Kennels still need cleaning. People still need answers. Grief doesn’t get to shut the doors.
I take the envelopes from Rachel and square my shoulders. “Alright. Let’s start with the emails.”
The next two hours disappear beneath a mountain of responsibilities, which honestly feels like the closest thing to therapy I've had in days.
By ten-thirty, I’ve answered questions about volunteer schedules, donation receipts, adoption applications, transport requests, insurance forms, and whether Otis should be permanently banned from administrative areas. The answer is yes, but it seems impossible to enforce.
I look up from my computer just in time to see Otis trotting proudly down the hallway carrying an entire roll of paper towels in his mouth. Nobody seems entirely sure where he got it.
“How?” I ask.
Jules leans one shoulder against the office doorway and watches the dog disappear around the corner. “No idea.”
I let out a slow breath before rubbing both hands over my face. The motion pulls at muscles I hadn't realized were sore. Everything aches lately. My shoulders. My neck. My head. Every night has been filled with fractured sleep.

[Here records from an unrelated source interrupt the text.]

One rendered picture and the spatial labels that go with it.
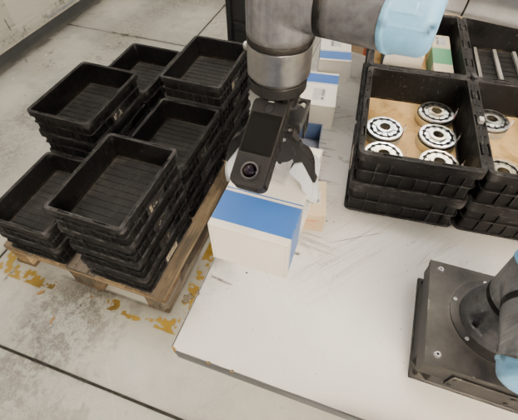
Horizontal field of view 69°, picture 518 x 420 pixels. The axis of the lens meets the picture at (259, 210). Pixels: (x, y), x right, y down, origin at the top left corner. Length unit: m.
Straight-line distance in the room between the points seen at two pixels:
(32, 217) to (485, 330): 1.68
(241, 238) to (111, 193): 1.04
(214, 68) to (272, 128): 1.63
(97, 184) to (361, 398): 1.17
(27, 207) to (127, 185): 0.56
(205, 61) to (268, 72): 1.71
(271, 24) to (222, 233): 0.28
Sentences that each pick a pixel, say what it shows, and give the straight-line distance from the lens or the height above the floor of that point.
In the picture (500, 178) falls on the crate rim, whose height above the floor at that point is 0.92.
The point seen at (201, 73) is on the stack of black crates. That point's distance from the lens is 2.05.
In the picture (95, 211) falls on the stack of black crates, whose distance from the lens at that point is 1.49.
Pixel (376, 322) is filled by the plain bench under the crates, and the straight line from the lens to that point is 0.97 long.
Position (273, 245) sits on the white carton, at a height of 1.13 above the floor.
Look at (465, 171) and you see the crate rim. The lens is 1.01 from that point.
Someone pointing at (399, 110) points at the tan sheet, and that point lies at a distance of 1.30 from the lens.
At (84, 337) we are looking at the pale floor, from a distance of 1.81.
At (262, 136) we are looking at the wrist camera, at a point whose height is 1.26.
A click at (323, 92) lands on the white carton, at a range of 1.38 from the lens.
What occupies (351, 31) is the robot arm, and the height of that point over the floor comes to 1.39.
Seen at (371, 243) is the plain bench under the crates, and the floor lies 0.70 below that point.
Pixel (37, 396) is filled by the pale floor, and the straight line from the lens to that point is 1.81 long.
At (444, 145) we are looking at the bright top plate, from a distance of 1.16.
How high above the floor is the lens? 1.56
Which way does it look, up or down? 52 degrees down
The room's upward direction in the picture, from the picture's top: straight up
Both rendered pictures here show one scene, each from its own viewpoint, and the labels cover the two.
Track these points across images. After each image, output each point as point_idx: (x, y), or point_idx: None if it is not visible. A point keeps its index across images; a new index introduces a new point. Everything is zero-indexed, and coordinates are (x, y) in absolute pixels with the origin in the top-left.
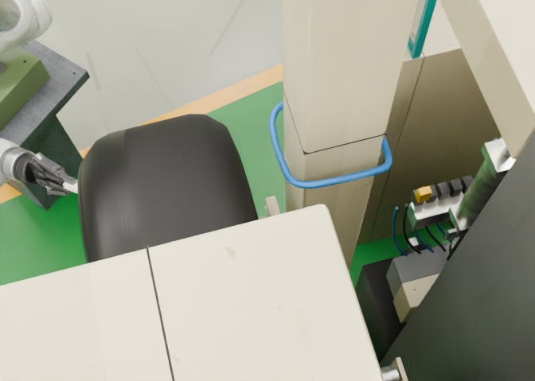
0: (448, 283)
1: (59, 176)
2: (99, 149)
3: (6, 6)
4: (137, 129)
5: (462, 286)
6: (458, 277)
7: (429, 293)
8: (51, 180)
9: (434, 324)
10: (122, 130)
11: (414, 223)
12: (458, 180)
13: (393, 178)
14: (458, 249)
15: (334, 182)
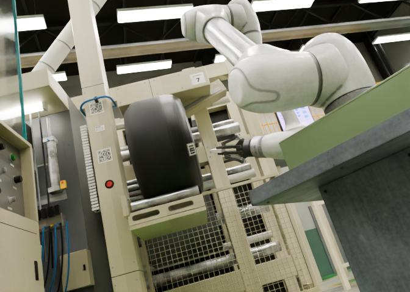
0: (82, 188)
1: (226, 145)
2: (168, 94)
3: (219, 52)
4: (155, 99)
5: (82, 176)
6: (80, 175)
7: (84, 216)
8: (235, 150)
9: (89, 227)
10: (161, 100)
11: (65, 220)
12: None
13: None
14: (77, 163)
15: None
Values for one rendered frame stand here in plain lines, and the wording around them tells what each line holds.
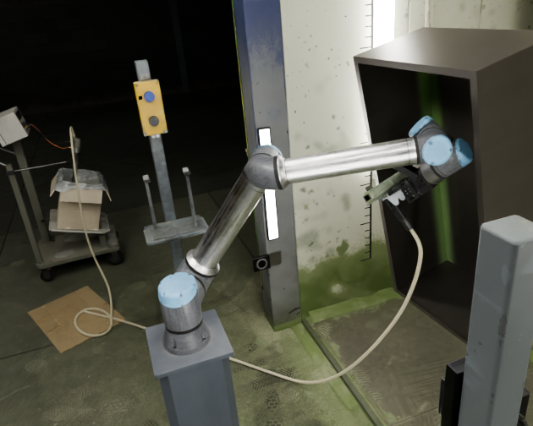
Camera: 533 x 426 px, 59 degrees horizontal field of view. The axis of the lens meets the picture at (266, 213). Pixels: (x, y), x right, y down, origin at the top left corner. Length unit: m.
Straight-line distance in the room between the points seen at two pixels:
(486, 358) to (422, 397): 1.98
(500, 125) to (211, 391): 1.42
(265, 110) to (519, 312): 1.98
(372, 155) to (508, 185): 0.48
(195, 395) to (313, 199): 1.24
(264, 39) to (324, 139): 0.61
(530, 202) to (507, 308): 1.35
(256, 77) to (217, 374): 1.36
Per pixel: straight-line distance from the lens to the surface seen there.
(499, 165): 1.69
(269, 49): 2.39
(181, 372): 1.93
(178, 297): 1.81
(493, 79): 1.57
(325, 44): 2.50
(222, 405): 2.09
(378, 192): 1.83
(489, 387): 0.63
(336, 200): 2.74
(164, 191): 2.62
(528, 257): 0.54
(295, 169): 1.55
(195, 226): 2.54
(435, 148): 1.53
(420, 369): 2.72
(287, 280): 2.83
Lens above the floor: 1.88
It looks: 25 degrees down
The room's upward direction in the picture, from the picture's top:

I lower my hands and force my attention back to the computer screen. Work has always been my favorite form of avoidance. Animals make sense. Shelter problems make sense. Even when things go wrong, there’s usually a solution waiting somewhere if I work hard enough to find it.
“Maggie?”
I blink and look up. Rachel stands in the doorway holding another clipboard against her chest.
“Donation inventory,” she says, tapping the clipboard.
“Right.” I push back from the desk and stand.
The conference room still looks like a pet supply warehouse exploded.
An older volunteer named Gloria spots me from across the room and marches over.
“Oh honey,” she murmurs.
Before I can react, she wraps both arms around me.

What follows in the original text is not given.